• **HOW TO COMPLETE THIS TASK**
Go to the line containing "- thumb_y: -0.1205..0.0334" in the records below and print it and every following line exactly, on through the line containing "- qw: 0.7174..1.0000", then stop.

Collected data:
+ + + + + + +

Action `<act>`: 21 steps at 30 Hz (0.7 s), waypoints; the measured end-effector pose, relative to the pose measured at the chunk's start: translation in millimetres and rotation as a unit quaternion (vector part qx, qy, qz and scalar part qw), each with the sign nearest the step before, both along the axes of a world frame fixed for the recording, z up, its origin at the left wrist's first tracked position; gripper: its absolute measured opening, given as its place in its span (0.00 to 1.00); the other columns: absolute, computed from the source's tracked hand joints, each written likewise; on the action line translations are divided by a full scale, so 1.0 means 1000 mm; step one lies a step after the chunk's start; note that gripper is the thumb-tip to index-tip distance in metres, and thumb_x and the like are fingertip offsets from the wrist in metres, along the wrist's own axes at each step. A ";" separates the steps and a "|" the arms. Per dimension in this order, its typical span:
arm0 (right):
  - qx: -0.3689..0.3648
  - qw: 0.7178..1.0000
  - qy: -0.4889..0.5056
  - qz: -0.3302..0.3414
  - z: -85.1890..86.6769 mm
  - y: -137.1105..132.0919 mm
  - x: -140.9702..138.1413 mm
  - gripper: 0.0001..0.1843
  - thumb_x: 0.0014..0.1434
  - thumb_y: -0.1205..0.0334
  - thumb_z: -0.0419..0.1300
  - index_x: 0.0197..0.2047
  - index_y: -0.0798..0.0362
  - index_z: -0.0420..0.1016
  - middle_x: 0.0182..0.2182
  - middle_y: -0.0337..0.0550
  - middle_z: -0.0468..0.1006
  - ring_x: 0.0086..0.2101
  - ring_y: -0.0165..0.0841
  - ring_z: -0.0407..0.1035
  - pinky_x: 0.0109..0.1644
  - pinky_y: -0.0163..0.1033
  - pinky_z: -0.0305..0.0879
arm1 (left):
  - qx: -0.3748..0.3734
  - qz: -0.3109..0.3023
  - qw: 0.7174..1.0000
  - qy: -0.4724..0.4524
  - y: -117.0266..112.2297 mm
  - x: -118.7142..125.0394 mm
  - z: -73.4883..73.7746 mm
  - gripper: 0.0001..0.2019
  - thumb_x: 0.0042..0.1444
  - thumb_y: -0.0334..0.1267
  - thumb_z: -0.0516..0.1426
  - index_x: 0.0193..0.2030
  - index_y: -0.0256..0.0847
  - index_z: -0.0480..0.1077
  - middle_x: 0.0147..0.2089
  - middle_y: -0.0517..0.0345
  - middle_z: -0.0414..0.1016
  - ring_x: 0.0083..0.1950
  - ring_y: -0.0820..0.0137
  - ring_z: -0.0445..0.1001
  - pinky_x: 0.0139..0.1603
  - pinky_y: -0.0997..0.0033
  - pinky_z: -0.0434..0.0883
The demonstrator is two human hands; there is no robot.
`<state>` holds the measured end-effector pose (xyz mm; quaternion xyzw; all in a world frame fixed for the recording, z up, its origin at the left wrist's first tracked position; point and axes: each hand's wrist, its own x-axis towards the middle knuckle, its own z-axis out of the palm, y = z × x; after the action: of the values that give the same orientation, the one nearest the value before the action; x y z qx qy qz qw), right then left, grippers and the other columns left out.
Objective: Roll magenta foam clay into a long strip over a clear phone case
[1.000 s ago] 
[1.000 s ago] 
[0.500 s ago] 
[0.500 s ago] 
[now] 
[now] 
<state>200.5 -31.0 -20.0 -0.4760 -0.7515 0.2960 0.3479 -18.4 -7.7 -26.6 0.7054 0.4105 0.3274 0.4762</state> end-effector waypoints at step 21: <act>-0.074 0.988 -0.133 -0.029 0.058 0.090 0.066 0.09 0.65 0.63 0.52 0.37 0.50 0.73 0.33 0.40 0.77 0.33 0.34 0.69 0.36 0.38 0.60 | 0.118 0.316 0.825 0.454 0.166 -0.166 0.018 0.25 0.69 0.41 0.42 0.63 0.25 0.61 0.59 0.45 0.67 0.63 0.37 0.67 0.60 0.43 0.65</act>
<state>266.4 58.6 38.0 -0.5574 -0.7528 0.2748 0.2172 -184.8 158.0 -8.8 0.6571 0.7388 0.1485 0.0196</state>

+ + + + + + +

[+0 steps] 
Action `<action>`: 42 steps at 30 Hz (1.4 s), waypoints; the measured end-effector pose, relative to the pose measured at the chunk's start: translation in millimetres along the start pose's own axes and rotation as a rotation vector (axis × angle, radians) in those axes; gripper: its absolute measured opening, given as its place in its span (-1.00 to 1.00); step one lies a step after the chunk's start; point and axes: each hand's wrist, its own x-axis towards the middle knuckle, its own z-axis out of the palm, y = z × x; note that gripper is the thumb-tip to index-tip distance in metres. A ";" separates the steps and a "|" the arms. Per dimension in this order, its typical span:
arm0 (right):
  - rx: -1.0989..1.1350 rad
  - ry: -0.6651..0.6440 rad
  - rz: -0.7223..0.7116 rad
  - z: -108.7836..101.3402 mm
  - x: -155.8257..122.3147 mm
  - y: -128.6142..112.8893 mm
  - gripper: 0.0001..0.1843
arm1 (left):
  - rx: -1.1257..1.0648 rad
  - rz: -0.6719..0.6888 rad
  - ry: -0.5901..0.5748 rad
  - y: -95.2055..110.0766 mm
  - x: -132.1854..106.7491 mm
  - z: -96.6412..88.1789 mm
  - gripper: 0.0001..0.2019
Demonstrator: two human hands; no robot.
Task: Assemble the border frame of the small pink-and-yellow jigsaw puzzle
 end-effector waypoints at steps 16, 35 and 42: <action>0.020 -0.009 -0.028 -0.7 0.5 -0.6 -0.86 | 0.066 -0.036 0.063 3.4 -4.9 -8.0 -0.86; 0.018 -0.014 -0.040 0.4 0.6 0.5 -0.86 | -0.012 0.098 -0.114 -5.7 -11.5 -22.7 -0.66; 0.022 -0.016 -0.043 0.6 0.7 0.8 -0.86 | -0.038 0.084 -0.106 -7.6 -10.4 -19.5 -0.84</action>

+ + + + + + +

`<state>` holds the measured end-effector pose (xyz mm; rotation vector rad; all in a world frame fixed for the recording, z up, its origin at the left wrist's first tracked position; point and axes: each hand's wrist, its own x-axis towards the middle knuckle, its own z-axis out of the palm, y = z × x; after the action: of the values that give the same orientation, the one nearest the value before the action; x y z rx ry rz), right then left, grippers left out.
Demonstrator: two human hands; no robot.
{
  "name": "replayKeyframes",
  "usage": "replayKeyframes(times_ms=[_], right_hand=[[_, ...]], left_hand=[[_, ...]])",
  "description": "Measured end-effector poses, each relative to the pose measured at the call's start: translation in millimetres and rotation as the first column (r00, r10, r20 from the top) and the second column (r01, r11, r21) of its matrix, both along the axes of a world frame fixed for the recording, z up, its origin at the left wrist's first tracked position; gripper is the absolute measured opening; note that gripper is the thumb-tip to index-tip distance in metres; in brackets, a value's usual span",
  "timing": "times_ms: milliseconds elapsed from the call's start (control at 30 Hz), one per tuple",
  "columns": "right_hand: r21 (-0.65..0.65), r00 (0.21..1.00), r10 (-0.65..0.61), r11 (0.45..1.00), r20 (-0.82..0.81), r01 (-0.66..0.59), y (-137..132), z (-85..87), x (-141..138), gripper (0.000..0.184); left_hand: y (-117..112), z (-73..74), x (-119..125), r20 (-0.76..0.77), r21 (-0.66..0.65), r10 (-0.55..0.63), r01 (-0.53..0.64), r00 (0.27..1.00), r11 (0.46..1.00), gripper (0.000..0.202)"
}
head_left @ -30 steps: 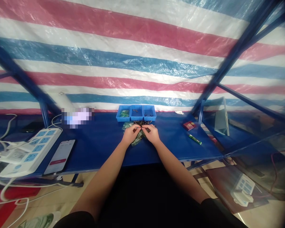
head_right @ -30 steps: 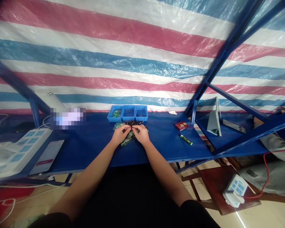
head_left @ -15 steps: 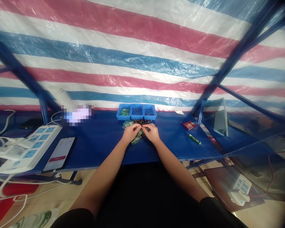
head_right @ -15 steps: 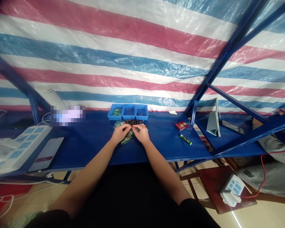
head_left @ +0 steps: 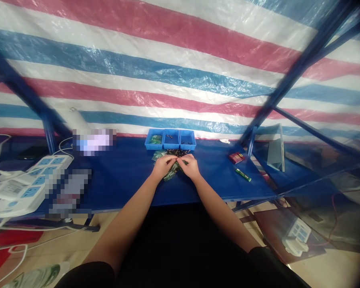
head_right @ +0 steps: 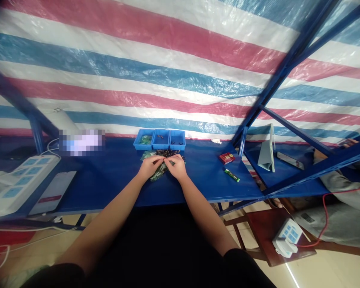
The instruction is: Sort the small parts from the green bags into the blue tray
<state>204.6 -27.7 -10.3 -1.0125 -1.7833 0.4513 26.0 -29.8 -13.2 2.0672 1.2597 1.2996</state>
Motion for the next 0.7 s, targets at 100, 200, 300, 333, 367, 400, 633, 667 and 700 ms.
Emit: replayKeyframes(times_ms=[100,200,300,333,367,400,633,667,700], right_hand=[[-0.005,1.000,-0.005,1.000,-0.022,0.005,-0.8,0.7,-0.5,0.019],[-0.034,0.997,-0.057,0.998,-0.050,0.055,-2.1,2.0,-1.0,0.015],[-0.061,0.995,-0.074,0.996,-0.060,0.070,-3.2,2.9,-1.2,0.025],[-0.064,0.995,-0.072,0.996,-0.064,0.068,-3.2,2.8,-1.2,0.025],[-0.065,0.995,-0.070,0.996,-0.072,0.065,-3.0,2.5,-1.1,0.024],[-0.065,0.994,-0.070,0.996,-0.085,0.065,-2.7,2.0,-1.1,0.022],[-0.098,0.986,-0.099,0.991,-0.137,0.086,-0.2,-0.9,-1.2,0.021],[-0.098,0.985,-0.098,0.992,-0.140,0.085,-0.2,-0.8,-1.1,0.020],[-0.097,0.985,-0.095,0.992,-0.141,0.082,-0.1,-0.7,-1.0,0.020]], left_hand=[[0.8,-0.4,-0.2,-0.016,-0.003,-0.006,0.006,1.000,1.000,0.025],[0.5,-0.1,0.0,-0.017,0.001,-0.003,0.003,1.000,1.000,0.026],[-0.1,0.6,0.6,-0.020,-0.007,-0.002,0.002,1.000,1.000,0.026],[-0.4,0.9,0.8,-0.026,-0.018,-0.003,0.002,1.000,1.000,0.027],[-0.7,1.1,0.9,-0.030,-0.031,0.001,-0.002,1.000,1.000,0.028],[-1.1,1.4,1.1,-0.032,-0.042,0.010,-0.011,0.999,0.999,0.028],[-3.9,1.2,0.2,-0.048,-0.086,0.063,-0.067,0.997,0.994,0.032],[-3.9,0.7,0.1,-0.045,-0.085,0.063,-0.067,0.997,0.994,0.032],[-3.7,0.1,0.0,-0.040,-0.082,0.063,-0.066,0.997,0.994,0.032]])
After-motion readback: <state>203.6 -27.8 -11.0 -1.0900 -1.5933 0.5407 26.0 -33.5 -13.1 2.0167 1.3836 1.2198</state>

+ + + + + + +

• **RESPONSE TO THE TASK**
  - thumb_y: -0.1205..0.0334
  - thumb_z: -0.0419..0.1300
  - index_x: 0.0197..0.2047
  - index_y: -0.0798..0.0362
  - index_z: -0.0420..0.1016
  - middle_x: 0.0182..0.2182
  - middle_y: -0.0337..0.0550
  - middle_z: -0.0468..0.1006
  - ring_x: 0.0086..0.2101
  - ring_y: -0.0165..0.0841
  - ring_z: -0.0407..0.1035
  - pinky_x: 0.0109..0.1644
  - pinky_y: -0.0163..0.1033
  - pinky_z: -0.0305..0.0879
arm1 (left):
  - qx: -0.3748..0.3734
  - qz: -0.3109..0.3023
  - qw: 0.7174..1.0000

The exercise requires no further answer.